China’s ‘father of skiing’ hopes games will attract more ordinary folks to the sport

Shan Zhaojian, 84, nicknamed China's "father of skiing", stretches before skiing with friends at the Yunju ski resort in Beijing, China, December 29, 2021. Picture taken December 29, 2021 REUTERS/Thomas Peter

BEIJING, Jan 14(Reuters) – Shan Zhaojian stretches his arms and legs to warm up as the 83-year-old prepares to ski down a mountain just outside China’s capital of Beijing.

The bespectacled skier is technically retired, but thanks to his nickname as China’s “father of skiing”, he has been a prominent icon in the country’s campaign to encourage an interest in winter sports as it gears up to host the Winter Olympics from Feb. 4-20.

Shan has become a well-known advocate for the sport in the country in the decades since he was China’s first national skiing champion in 1957.

“At that time, we had no such things as ski outfits and had no idea that there were such a thing as professional skiing clothes,” he said.

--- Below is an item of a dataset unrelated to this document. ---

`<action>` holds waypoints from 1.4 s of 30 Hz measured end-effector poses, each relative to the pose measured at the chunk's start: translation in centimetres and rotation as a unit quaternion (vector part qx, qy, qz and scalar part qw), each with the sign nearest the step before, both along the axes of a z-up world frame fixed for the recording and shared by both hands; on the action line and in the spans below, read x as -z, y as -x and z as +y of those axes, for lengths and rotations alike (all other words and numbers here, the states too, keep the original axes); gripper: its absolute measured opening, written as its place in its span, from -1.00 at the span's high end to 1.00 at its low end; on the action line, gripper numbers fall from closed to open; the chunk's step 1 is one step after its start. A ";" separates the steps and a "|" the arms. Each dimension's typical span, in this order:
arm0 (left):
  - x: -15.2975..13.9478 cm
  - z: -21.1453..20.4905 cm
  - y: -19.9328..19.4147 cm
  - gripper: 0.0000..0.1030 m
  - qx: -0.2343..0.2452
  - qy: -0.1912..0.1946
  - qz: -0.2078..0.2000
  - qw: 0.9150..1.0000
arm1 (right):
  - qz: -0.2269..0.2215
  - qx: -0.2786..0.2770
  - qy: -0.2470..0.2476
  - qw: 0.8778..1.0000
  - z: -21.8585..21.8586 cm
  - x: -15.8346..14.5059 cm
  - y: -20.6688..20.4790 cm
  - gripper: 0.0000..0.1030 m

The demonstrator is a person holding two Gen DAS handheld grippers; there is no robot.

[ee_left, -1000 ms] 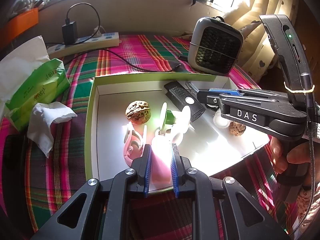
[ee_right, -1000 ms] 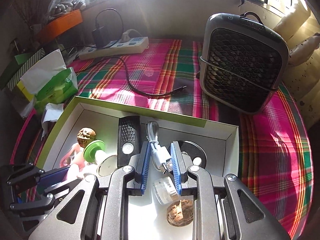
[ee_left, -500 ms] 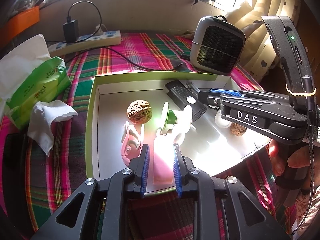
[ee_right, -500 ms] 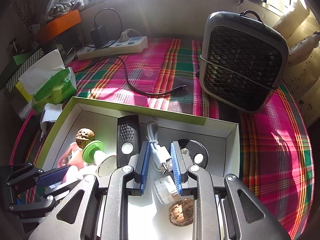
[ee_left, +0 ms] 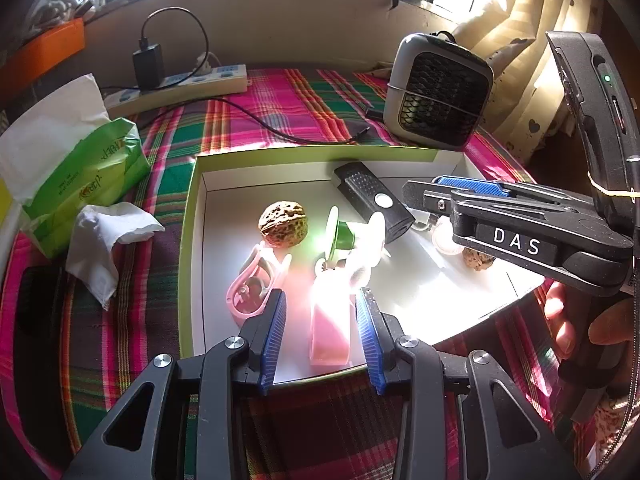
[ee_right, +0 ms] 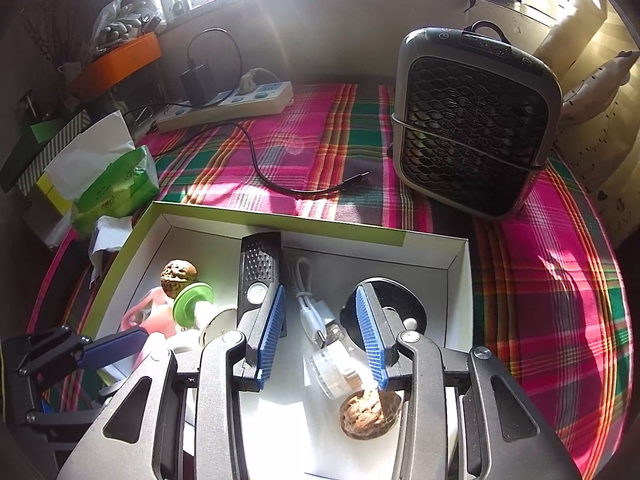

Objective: Organize objects

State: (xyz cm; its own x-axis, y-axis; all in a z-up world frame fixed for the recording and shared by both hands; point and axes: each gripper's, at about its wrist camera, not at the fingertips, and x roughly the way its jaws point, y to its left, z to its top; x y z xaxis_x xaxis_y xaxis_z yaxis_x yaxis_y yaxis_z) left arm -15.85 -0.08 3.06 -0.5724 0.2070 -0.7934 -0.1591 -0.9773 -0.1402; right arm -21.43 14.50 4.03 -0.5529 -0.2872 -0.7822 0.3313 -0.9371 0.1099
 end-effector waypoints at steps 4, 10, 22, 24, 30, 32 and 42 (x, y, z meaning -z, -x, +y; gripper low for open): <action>-0.3 0.0 -0.4 0.31 -0.006 0.006 0.004 1.000 | 0.013 0.002 0.000 1.000 0.1 -0.7 -0.8 0.23; -0.8 0.2 -1.3 0.31 -0.015 0.023 0.019 0.999 | 0.027 0.005 0.004 1.000 0.2 -1.5 -2.3 0.15; -2.6 0.3 -4.6 0.31 -0.042 0.040 0.058 0.997 | 0.062 0.036 0.017 0.997 1.5 -2.8 -7.6 0.00; -2.8 0.4 -5.2 0.31 -0.048 0.053 0.065 0.995 | 0.067 0.041 0.011 0.997 1.7 -2.9 -8.5 -0.09; -2.5 0.8 -7.1 0.31 -0.058 0.065 0.071 0.994 | 0.073 0.048 -0.009 0.996 2.2 -2.6 -11.0 -0.10; -2.3 1.0 -7.7 0.31 -0.060 0.071 0.071 0.993 | 0.073 0.048 -0.016 0.996 2.2 -2.2 -11.6 -0.11; 0.0 1.2 -9.5 0.31 -0.071 0.076 0.043 0.994 | 0.048 0.046 -0.038 0.997 2.2 0.2 -14.0 -0.12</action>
State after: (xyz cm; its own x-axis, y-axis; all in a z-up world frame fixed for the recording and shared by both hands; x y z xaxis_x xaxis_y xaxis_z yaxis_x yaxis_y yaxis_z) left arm -6.30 1.13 3.04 -0.6551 0.0004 -0.7556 -0.0230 -0.9995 0.0195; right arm -7.46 16.72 3.87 -0.6473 -0.1735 -0.7422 0.2493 -0.9684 0.0090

Shan, who hails from China’s mountainous and wintry northeastern Jilin province, joined a professional skiing training team in 1954 at 16. At the time, he recalled, he trained in his normal daily clothes, donning another layer when they got wet.

He made his own wooden skis, sometimes seeking help from a friendly carpenter to help improve them.

He retired at 24 because of injuries but continued to play a prominent role in the sport, taking up positions such as the secretary-general of the Chinese Ski Association, from which he has retired.

He has also become a ski historian, with a focus on China’s Altay region, where he says cave paintings that date back thousands of years indicate that skiing started in China rather than Russia. The snow-covered region sits in the north of the country’s far western Xinjiang province.

China has said it wants to become a winter sports powerhouse, although it currently trails far behind the likes of Norway, Canada and the United States in terms of Olympic medals. To date, it has won a total of 13 gold medals since it first sent a team to the Winter Games in 1980.

Shan said that his country had made big strides in becoming globally competitive in the sport, but that his biggest wish for the upcoming Games was not for China to win medals, but to see the competition spur more ordinary people try winter sports.

“I’ve witnessed the development of China’s snow sports for 70 years and I know we are a beginner,” he said. “My hope is that the Olympics can popularise the Winter Games among the Chinese people.”